Friday, March 29, AD 2024 1:16am

The Day Lincoln Jumped Out A Window

The news is currently filled with reports of Democrat state senators from Wisconsin on the lam in my home state of Illinois in an attempt to prevent a quorum in the Wisconsin state senate and stall action on Governor Scott Walker’s public employees union bill.  Fleeing from a legislative chamber to prevent a quorum from being formed and stall legislation is a tactic probably as old as legislative chambers.  In 1841 Illinois Representative Abraham Lincoln was involved in such an attempt.
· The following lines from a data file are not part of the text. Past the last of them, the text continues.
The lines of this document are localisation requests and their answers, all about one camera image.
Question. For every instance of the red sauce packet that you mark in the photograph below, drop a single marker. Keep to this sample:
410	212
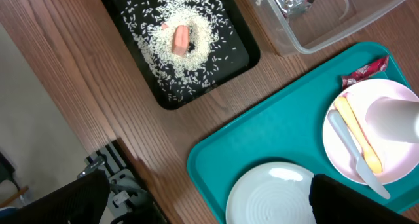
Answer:
365	72

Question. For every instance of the orange food cube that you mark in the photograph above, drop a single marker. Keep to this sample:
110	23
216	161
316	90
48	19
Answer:
180	42

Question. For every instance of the grey round plate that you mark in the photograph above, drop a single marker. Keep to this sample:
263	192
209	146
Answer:
271	193

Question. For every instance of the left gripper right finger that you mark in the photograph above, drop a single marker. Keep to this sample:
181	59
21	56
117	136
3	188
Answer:
335	203

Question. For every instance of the black plastic tray bin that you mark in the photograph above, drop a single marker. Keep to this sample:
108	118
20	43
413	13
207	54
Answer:
241	49

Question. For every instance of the white paper cup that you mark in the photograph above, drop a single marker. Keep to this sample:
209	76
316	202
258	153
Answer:
393	119

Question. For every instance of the pink round plate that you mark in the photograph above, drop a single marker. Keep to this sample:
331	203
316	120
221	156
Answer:
398	158

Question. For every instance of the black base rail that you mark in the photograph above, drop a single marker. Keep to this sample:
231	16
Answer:
130	201

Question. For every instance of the yellow plastic fork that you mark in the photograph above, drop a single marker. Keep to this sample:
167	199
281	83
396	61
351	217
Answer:
371	158

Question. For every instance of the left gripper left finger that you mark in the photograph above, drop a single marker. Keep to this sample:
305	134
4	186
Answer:
81	201

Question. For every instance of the light grey plastic knife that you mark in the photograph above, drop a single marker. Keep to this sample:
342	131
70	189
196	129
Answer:
361	167

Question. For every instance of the teal plastic tray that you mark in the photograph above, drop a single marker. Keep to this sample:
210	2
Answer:
288	126

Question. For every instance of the clear plastic bin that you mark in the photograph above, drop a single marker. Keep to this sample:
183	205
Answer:
324	23

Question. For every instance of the white rice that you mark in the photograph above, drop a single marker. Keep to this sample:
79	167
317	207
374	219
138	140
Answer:
152	23
1840 had been a good year for the Whig party nationally, but in Illinois the Democrats won control of the state legislature.  Lincoln was one of the leaders of the Whigs in the General Assembly.  When the legislature met in January of 1841, the Democrats were able to ram through piece of legislation after piece of legislation opposed by the Whigs.  One day Lincoln and two other Whig representatives, in order to forestall a quorum, opened a window and leaped through it.  (The Democrats had previously locked the doors to the room where the General Assembly was meeting.)  Lincoln and his colleagues found themselves victims of Democrat laughter due to the fact that they had previously voted that day on a motion to adjourn.  The motion was defeated, but enough representatives voted on the motion to constitute a quorum.  The escape attempt was for naught.  This has usually been the fate of this flee tactic.  It is always only resorted to by a minority that cannot win a vote.  The vanishing legislator stratagem usually only delays a vote, and defeat.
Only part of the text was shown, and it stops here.